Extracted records

+--

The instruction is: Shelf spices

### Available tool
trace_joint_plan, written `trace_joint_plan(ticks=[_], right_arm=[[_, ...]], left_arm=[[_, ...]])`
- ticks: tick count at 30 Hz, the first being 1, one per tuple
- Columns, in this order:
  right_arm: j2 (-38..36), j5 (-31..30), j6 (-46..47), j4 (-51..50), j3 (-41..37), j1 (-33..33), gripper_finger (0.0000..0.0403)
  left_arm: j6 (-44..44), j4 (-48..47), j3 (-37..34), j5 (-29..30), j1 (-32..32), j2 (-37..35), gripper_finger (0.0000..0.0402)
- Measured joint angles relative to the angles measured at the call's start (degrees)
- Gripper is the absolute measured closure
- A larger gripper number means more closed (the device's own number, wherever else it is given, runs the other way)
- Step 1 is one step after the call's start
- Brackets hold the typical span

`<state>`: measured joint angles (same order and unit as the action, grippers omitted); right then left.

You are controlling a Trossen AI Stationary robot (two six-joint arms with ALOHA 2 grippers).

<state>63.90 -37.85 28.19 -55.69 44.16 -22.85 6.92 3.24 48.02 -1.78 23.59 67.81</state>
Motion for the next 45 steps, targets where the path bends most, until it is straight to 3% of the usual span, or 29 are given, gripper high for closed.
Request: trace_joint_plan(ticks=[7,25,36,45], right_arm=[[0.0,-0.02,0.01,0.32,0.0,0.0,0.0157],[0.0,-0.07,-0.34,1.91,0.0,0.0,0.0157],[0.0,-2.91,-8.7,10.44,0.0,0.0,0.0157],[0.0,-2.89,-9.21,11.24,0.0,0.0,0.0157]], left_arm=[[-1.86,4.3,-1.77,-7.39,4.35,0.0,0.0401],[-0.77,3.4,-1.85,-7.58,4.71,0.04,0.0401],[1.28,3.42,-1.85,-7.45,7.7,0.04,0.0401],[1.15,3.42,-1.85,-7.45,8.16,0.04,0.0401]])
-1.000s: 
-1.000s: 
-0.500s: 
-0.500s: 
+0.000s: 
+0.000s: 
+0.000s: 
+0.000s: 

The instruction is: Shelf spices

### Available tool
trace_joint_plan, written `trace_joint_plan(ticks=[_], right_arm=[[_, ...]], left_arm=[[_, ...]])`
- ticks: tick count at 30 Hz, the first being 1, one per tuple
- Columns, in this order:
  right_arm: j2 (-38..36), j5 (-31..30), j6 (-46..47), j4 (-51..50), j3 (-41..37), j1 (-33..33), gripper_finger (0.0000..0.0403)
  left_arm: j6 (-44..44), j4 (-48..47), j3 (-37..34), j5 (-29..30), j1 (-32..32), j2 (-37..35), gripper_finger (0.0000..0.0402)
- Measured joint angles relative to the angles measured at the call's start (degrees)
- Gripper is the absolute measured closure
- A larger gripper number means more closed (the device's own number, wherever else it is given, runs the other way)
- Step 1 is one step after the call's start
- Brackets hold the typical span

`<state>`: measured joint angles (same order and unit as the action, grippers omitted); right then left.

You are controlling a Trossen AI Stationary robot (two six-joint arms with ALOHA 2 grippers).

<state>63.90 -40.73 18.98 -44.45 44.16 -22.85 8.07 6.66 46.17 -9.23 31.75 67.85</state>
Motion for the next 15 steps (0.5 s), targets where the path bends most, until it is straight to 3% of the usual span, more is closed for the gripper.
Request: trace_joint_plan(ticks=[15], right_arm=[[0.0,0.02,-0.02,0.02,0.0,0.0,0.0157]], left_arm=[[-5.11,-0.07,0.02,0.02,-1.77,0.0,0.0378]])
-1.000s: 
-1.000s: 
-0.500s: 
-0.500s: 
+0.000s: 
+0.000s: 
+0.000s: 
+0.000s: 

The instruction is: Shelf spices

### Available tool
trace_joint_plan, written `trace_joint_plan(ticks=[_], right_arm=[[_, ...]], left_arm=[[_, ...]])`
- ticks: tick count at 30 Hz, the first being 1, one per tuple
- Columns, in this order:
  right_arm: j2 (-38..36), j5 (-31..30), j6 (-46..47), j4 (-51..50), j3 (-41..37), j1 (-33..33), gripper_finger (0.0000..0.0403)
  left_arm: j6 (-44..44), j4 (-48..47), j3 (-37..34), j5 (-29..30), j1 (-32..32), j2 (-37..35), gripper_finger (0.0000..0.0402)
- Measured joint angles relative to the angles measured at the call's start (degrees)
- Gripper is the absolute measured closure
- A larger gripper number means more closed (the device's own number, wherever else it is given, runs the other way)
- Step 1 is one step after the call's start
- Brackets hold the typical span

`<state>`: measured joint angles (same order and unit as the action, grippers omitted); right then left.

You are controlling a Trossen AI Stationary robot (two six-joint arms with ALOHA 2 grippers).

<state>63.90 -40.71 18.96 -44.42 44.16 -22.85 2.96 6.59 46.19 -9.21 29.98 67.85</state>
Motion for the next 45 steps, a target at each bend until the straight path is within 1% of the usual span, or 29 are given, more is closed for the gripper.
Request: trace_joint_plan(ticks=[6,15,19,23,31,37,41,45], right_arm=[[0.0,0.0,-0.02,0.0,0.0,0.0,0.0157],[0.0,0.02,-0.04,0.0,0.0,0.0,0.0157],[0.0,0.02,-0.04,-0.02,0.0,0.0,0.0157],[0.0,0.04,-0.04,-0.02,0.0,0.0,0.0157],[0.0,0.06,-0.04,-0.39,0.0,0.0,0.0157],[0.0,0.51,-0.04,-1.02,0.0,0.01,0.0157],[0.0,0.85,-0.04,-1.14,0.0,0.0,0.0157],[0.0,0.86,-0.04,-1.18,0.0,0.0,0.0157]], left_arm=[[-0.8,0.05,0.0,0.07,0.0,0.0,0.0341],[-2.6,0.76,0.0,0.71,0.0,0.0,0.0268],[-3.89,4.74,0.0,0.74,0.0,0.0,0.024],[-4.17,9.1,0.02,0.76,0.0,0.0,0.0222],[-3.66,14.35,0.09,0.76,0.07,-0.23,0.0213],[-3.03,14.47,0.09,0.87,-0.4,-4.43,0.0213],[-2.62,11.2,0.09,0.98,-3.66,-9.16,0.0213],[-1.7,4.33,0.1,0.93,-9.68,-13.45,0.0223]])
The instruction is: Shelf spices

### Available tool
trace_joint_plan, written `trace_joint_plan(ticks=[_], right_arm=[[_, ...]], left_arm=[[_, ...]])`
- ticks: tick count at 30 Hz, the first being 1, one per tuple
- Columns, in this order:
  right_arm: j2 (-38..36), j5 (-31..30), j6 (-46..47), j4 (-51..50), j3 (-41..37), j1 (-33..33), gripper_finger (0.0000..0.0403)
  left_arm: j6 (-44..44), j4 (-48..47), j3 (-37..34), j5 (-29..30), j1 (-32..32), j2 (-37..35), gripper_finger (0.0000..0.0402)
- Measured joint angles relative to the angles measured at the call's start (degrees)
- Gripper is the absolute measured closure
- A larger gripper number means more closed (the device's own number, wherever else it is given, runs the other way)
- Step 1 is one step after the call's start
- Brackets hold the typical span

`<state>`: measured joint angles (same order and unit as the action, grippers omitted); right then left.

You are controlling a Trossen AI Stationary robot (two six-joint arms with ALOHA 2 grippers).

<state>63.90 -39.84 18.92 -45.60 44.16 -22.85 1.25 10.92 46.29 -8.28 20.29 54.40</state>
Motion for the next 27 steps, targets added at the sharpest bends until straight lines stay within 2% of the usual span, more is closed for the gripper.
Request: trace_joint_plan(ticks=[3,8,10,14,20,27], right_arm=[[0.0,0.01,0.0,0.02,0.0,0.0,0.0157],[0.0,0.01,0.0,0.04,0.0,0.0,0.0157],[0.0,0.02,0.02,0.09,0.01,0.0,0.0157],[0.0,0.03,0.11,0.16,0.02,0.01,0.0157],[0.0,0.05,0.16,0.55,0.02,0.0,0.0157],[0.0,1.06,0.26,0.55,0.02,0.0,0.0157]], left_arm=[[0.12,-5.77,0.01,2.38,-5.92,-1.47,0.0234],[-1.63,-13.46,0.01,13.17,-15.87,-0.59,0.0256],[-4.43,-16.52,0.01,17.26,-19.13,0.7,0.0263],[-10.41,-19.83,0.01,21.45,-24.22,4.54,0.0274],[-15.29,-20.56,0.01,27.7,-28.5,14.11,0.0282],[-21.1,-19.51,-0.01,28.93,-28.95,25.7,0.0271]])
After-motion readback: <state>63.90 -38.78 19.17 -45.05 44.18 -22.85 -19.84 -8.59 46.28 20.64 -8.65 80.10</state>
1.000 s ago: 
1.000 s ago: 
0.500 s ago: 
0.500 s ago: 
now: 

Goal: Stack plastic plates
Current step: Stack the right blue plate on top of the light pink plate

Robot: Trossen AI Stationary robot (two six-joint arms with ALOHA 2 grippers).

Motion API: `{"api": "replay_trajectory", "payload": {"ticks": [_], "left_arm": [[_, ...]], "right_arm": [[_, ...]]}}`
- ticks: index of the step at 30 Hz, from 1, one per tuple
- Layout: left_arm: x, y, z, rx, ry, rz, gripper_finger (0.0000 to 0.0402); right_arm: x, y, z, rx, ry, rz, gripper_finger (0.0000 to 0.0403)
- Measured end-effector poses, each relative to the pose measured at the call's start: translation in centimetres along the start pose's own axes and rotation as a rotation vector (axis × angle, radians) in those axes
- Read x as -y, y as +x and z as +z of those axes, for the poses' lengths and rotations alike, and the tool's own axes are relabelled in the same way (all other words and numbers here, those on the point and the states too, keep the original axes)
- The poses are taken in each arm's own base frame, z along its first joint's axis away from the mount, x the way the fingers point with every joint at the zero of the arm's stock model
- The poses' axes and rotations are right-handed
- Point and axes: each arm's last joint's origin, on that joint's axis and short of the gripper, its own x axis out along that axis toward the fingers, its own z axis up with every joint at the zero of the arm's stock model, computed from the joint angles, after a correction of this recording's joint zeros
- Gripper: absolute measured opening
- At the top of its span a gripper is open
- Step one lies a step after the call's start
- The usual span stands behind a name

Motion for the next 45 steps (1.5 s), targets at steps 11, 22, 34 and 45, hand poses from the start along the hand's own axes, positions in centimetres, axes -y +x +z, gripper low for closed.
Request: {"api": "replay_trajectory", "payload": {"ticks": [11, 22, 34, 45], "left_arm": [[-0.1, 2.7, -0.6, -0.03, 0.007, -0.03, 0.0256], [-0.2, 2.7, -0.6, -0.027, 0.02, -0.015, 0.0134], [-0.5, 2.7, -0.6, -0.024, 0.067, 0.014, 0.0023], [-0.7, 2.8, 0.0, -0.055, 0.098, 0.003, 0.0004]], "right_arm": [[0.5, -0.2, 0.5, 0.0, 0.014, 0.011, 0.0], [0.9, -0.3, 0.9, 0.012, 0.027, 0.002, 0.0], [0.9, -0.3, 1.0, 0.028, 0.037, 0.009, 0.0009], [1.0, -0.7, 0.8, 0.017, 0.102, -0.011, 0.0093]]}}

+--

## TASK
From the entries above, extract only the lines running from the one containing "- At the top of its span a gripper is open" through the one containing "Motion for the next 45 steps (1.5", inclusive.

## WRITTEN REPLY
- At the top of its span a gripper is open
- Step one lies a step after the call's start
- The usual span stands behind a name

Motion for the next 45 steps (1.5 s), targets at steps 11, 22, 34 and 45, hand poses from the start along the hand's own axes, positions in centimetres, axes -y +x +z, gripper low for closed.

No further output is needed for the exercise.